Выразившийся коротко и предельно ясно, Алиас спокойно пошел по улице, ведущей к морю, в закусочную «Альбатрос».
Забегая вперед, стоит отметить, что машину вернули в ту же ночь в место, откуда и угнали. Разве что без запасного колеса, магнитофона и, прихватив аккумулятор. Предположительно, если Алиас попросил бы вернуть и эти вещи, их непременно вернули бы, но хозяин счел, что неплохо отделался, потому тему угона больше не поднимал, так и не узнав имени похитителя.
В довоенные годы «Альбатрос» всегда был забит приезжими. Расположение у самого моря манило туристов. Волны, ударяясь об опорную стену, щедро одаривали посетителей брызгами. С виду заведение являло собой лавочки и столы, накрытые крышей на свежем воздухе. Плюс внутреннее помещение, являвшееся пристанищем для отдыха в плохую погоду. Разнообразное меню, включающее коктейли, шампанские вина, деликатесы из морепродуктов и шоколадные десерты, после войны сменилось на несколько блюд повседневной кухни и кофе.

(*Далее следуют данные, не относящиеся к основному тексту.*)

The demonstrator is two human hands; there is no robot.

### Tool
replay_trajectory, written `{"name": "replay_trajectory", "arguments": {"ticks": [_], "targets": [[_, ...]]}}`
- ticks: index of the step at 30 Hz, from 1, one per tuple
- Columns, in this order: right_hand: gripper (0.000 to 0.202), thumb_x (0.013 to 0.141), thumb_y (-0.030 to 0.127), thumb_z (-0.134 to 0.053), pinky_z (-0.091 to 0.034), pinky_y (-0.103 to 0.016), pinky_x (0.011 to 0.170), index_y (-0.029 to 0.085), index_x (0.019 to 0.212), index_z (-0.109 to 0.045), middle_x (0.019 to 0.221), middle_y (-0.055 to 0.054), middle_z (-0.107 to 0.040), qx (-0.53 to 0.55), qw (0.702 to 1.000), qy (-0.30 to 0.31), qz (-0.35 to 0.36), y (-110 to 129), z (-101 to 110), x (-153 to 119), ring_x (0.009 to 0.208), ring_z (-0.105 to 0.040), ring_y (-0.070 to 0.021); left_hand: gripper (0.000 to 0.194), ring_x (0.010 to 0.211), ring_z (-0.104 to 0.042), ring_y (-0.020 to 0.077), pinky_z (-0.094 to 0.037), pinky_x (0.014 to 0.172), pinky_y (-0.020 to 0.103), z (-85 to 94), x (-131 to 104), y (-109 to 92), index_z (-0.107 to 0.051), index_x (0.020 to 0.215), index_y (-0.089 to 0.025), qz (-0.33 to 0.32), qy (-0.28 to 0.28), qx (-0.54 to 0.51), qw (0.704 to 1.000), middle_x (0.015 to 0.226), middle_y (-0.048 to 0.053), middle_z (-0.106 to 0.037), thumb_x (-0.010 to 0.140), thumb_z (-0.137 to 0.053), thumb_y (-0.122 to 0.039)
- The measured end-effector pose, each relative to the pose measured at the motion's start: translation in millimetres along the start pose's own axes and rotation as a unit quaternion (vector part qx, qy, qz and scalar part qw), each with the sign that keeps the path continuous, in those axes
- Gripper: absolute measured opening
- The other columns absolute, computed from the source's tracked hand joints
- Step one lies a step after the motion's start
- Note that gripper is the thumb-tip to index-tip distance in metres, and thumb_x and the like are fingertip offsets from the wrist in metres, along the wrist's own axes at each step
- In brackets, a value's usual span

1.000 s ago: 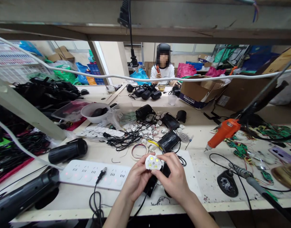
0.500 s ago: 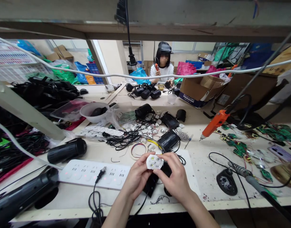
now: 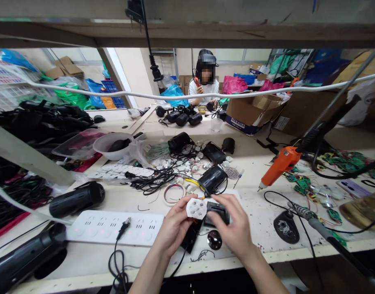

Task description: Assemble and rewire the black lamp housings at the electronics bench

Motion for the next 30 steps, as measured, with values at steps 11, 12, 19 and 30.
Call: {"name": "replay_trajectory", "arguments": {"ticks": [11,12,19,30], "targets": [[0.08,0.069,0.044,-0.079,-0.046,-0.051,0.099,0.014,0.134,-0.044,0.128,-0.02,-0.057,-0.081,0.911,-0.366,-0.173,-65.9,102.3,40.8,0.115,-0.059,-0.032,0.021,0.084,-0.063,0.0227,-0.047,0.078,0.031,-38.6,10.3,11.9,-0.075,0.096,-0.023,-0.196,0.052,0.43,0.88,0.093,0.007,-0.071,0.079,-0.071,-0.033],[0.079,0.067,0.046,-0.079,-0.047,-0.052,0.098,0.014,0.131,-0.046,0.124,-0.019,-0.06,-0.071,0.91,-0.351,-0.208,-72.7,101.9,45.0,0.11,-0.062,-0.0325,0.019,0.086,-0.063,0.0234,-0.046,0.08,0.032,-42.0,11.9,14.1,-0.075,0.096,-0.023,-0.207,0.06,0.455,0.864,0.093,0.007,-0.071,0.079,-0.07,-0.032],[0.048,0.072,0.05,-0.072,-0.051,-0.044,0.088,0.018,0.106,-0.058,0.099,-0.011,-0.071,-0.037,0.927,-0.283,-0.242,-84.4,86.1,50.7,0.089,-0.067,-0.0266,0.035,0.08,-0.063,0.0201,-0.047,0.071,0.028,-33.5,18.8,12.1,-0.072,0.101,-0.019,-0.083,0.041,0.263,0.96,0.091,0.006,-0.072,0.072,-0.077,-0.04],[0.04,0.067,0.047,-0.075,-0.053,-0.04,0.078,0.019,0.092,-0.063,0.083,-0.006,-0.07,0.041,0.936,-0.19,-0.294,-54.3,65.2,37.5,0.075,-0.065,-0.0237,0.045,0.102,-0.066,0.0252,-0.051,0.081,0.027,-25.6,16.5,1.9,-0.073,0.102,-0.015,0.01,0.042,0.074,0.996,0.103,0.012,-0.074,0.061,-0.086,-0.027]]}}
Point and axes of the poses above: each hand's wrist, its own x-axis towards the middle knuckle, its own z-axis out of the back of the hand, y = z × x, the point moved 2 cm from there along x, towards the middle knuckle
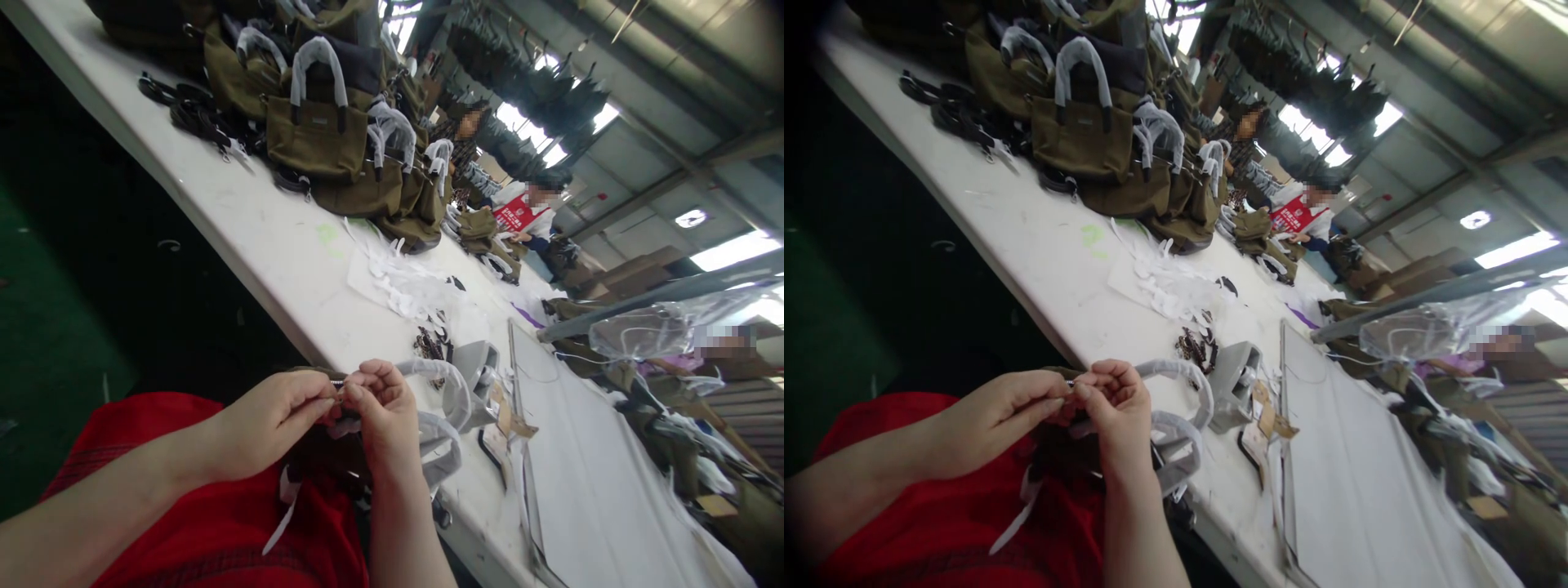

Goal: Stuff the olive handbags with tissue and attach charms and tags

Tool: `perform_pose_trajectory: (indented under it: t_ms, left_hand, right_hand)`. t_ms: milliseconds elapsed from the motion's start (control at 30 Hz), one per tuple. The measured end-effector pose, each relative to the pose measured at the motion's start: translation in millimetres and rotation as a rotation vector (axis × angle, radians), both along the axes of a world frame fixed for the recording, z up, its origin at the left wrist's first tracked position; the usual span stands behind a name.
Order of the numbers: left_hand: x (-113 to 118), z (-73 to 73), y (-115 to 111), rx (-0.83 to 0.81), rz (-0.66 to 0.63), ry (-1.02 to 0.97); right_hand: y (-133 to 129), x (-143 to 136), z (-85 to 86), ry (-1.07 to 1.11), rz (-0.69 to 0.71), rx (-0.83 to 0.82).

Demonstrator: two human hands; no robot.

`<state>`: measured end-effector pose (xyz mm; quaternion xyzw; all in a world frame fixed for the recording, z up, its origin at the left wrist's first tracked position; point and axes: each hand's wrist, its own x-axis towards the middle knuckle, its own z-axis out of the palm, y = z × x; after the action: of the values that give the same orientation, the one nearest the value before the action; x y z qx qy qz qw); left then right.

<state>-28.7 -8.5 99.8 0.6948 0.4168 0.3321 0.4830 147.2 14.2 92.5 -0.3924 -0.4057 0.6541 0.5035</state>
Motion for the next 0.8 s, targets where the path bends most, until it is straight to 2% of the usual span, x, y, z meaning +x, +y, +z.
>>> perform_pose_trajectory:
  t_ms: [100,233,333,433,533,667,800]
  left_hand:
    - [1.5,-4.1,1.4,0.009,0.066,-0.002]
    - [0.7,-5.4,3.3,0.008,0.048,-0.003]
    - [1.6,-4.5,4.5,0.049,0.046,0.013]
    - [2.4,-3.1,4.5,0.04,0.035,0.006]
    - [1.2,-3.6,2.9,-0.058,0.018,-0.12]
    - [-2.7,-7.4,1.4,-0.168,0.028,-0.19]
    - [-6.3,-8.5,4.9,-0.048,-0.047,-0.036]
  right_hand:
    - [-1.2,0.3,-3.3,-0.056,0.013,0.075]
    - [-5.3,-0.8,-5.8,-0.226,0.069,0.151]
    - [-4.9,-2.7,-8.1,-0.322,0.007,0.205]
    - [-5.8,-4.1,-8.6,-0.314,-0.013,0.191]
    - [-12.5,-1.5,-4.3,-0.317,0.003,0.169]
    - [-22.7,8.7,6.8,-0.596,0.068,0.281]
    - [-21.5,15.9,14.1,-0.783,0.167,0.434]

Сын хозяев «Альбатроса» во время боевых действий пропал без вести. Общение с клиентами отвлекало родителей от горестных мыслей, да и заставляло время для них бежать быстрее. Других причин содержать заведение у них не было, так как, несмотря на многолюдность, работали без прибыли. Единственное, что неизменно росло, – это записи в долговой книге. Каждый день в книге появлялись новые имена, а напротив «старых» увеличивались числа. Были и те, кто покрывал долги, но этого едва хватало, чтобы уйти в ноль.